Start of Block

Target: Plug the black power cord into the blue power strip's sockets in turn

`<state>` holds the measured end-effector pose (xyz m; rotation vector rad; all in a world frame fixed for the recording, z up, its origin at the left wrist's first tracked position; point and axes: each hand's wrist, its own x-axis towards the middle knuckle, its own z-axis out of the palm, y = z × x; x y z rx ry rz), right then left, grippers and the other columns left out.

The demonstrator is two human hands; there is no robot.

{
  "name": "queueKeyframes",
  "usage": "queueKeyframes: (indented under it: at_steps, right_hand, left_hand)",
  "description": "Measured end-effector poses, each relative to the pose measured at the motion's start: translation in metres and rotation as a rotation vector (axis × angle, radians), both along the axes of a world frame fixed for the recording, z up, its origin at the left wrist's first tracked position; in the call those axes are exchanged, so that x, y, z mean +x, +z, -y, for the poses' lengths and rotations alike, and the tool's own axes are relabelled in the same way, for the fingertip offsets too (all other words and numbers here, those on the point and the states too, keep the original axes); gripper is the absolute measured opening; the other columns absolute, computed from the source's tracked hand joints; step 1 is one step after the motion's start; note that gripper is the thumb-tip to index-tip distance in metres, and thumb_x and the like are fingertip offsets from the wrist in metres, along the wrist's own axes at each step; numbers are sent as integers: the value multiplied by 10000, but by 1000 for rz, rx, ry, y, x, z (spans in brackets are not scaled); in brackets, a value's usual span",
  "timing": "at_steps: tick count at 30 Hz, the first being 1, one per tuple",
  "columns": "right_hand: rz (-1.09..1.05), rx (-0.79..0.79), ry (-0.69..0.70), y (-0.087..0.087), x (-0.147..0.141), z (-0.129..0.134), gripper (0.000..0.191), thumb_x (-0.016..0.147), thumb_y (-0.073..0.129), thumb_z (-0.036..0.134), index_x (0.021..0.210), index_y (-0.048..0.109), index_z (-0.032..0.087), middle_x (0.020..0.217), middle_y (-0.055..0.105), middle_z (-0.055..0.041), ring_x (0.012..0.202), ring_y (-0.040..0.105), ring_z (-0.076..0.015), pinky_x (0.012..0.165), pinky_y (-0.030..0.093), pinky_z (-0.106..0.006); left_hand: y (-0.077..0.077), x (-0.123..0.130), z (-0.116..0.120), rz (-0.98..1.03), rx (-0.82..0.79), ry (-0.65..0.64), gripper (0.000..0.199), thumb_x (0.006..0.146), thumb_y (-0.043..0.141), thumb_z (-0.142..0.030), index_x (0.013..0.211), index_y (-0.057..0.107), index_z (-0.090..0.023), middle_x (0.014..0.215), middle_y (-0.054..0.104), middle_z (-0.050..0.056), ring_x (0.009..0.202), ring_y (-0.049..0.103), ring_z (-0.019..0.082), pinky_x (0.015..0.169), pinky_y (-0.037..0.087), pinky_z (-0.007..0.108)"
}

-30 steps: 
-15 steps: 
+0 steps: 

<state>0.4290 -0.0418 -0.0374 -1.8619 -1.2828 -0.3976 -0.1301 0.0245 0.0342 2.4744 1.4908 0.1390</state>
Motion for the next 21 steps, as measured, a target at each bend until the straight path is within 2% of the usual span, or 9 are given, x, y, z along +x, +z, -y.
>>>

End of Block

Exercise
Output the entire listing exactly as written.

The completed task
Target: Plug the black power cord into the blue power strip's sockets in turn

`<state>` holds the measured end-effector pose (xyz m; rotation vector rad; all in a world frame fixed for the recording, z up, its origin at the left wrist's first tracked position; point and axes: each hand's wrist, its own x-axis towards the middle knuckle, its own z-axis out of the palm, y = z × x; x y z rx ry rz), right then left, grippers and the other columns left out.

The demonstrator is two human hands; there is no robot.

{
  "name": "queueKeyframes",
  "usage": "queueKeyframes: (indented under it: at_steps, right_hand, left_hand)",
  "description": "Measured end-effector poses, each relative to the pose measured at the motion's start: translation in metres and rotation as a rotation vector (axis × angle, radians), both along the axes of a world frame fixed for the recording, z up, its origin at the left wrist's first tracked position; in the call those axes are exchanged, so that x, y, z mean +x, +z, -y, for the poses' lengths and rotations alike, and the tool's own axes are relabelled in the same way, for the fingertip offsets too (all other words and numbers here, those on the point and the states too, keep the original axes); gripper is the absolute measured opening; the other columns absolute, computed from the source's tracked hand joints; step 1 is one step after the motion's start; note that gripper is the thumb-tip to index-tip distance in metres, and thumb_x and the like are fingertip offsets from the wrist in metres, along the wrist's own axes at each step; numbers are sent as integers: the value multiplied by 10000, but by 1000 for rz, rx, ry, y, x, z (spans in brackets are not scaled); in brackets, a value's usual span",
  "timing": "at_steps: tick count at 30 Hz, the first being 1, one per tuple",
  "columns": "right_hand: rz (-1.09..1.05), rx (-0.79..0.79), ry (-0.69..0.70), y (-0.087..0.087), x (-0.147..0.141), z (-0.129..0.134), gripper (0.000..0.191), thumb_x (-0.016..0.147), thumb_y (-0.073..0.129), thumb_z (-0.036..0.134), index_x (0.021..0.210), index_y (-0.048..0.109), index_z (-0.032..0.087), middle_x (0.020..0.217), middle_y (-0.055..0.105), middle_z (-0.055..0.041), ring_x (0.012..0.202), ring_y (-0.040..0.105), ring_z (-0.076..0.015), pinky_x (0.012..0.165), pinky_y (-0.030..0.093), pinky_z (-0.106..0.006); left_hand: y (-0.077..0.077), x (-0.123..0.130), z (-0.116..0.120), rz (-0.98..1.03), rx (-0.82..0.79), ry (-0.65..0.64), gripper (0.000..0.199), thumb_x (0.006..0.146), thumb_y (-0.043..0.141), thumb_z (-0.142..0.030), index_x (0.013..0.211), index_y (-0.057..0.107), index_z (-0.090..0.023), middle_x (0.014..0.215), middle_y (-0.054..0.104), middle_z (-0.050..0.056), ring_x (0.009..0.202), ring_y (-0.049..0.103), ring_z (-0.019..0.082), pinky_x (0.015..0.169), pinky_y (-0.037..0.087), pinky_z (-0.007..0.108)"
}

-30 steps: 
-15 steps: 
+0 steps: 

<state>0.4290 -0.0418 -0.0374 -1.8619 -1.2828 -0.3976 -0.1301 0.0245 0.0342 2.4744 1.4908 0.1390</state>
Motion for the next 21 steps, as measured, a target at each bend until the straight path is within 2% of the usual span, or 9 are given, x, y, z along +x, +z, -y.
>>>

There's nothing left to add to the output.